# EXERCISE BRIEF
What is needed is an exact copy of the line with "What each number" and all lines that follow it in the entries below, the last line included.

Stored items

──────

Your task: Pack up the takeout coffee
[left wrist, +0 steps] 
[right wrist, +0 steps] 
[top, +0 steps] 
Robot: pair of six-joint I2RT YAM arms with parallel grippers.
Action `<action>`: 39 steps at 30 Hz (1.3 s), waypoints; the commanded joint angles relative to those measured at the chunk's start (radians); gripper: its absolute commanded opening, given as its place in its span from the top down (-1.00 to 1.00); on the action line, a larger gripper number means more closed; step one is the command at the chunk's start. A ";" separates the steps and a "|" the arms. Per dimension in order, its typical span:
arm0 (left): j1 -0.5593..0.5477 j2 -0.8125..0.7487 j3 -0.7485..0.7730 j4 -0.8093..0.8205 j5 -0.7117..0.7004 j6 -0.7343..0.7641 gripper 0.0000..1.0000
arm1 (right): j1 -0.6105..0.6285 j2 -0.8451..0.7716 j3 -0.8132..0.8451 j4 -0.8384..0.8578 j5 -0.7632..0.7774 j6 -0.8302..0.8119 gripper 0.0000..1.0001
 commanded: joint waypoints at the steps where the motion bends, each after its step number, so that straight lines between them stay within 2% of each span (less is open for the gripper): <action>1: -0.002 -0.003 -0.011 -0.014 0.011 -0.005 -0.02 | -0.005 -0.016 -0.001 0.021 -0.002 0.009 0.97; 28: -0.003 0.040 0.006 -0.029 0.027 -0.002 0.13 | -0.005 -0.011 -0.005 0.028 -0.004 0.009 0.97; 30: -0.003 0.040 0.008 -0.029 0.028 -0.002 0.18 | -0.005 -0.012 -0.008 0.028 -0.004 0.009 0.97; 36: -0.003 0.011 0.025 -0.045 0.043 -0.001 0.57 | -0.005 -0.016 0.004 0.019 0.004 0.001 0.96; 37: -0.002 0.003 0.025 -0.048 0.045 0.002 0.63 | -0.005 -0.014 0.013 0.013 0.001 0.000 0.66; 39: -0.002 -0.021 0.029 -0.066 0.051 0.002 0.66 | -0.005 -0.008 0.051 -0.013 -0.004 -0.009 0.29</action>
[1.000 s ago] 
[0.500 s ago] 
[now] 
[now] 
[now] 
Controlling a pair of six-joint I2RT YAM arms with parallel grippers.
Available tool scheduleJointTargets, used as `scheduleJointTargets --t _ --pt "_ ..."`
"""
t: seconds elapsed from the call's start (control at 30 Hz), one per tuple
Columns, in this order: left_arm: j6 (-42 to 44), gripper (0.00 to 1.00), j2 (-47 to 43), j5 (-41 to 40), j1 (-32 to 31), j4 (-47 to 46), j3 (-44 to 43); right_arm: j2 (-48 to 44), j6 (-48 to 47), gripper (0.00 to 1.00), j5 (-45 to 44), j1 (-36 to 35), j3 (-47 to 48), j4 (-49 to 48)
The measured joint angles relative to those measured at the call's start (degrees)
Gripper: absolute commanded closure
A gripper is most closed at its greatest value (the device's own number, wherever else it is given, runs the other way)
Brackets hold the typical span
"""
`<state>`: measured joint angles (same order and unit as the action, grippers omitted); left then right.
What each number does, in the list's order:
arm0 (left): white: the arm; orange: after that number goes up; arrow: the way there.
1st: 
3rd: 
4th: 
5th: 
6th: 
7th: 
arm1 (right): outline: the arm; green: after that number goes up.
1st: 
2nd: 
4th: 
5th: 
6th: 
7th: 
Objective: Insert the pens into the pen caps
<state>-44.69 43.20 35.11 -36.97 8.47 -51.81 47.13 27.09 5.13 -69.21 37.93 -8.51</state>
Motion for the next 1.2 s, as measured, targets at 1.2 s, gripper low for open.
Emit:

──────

# YOUR SOLUTION
What each number does, in the list's order:
arm0 (left): white: the arm; orange: after that number goes up; arrow: the way there.
1st: 
3rd: 
4th: 
5th: 
6th: 
7th: 
arm1 (right): outline: the arm; green: after that number goes up.
1st: 
2nd: 
4th: 
5th: 
6th: 
7th: 
Objective: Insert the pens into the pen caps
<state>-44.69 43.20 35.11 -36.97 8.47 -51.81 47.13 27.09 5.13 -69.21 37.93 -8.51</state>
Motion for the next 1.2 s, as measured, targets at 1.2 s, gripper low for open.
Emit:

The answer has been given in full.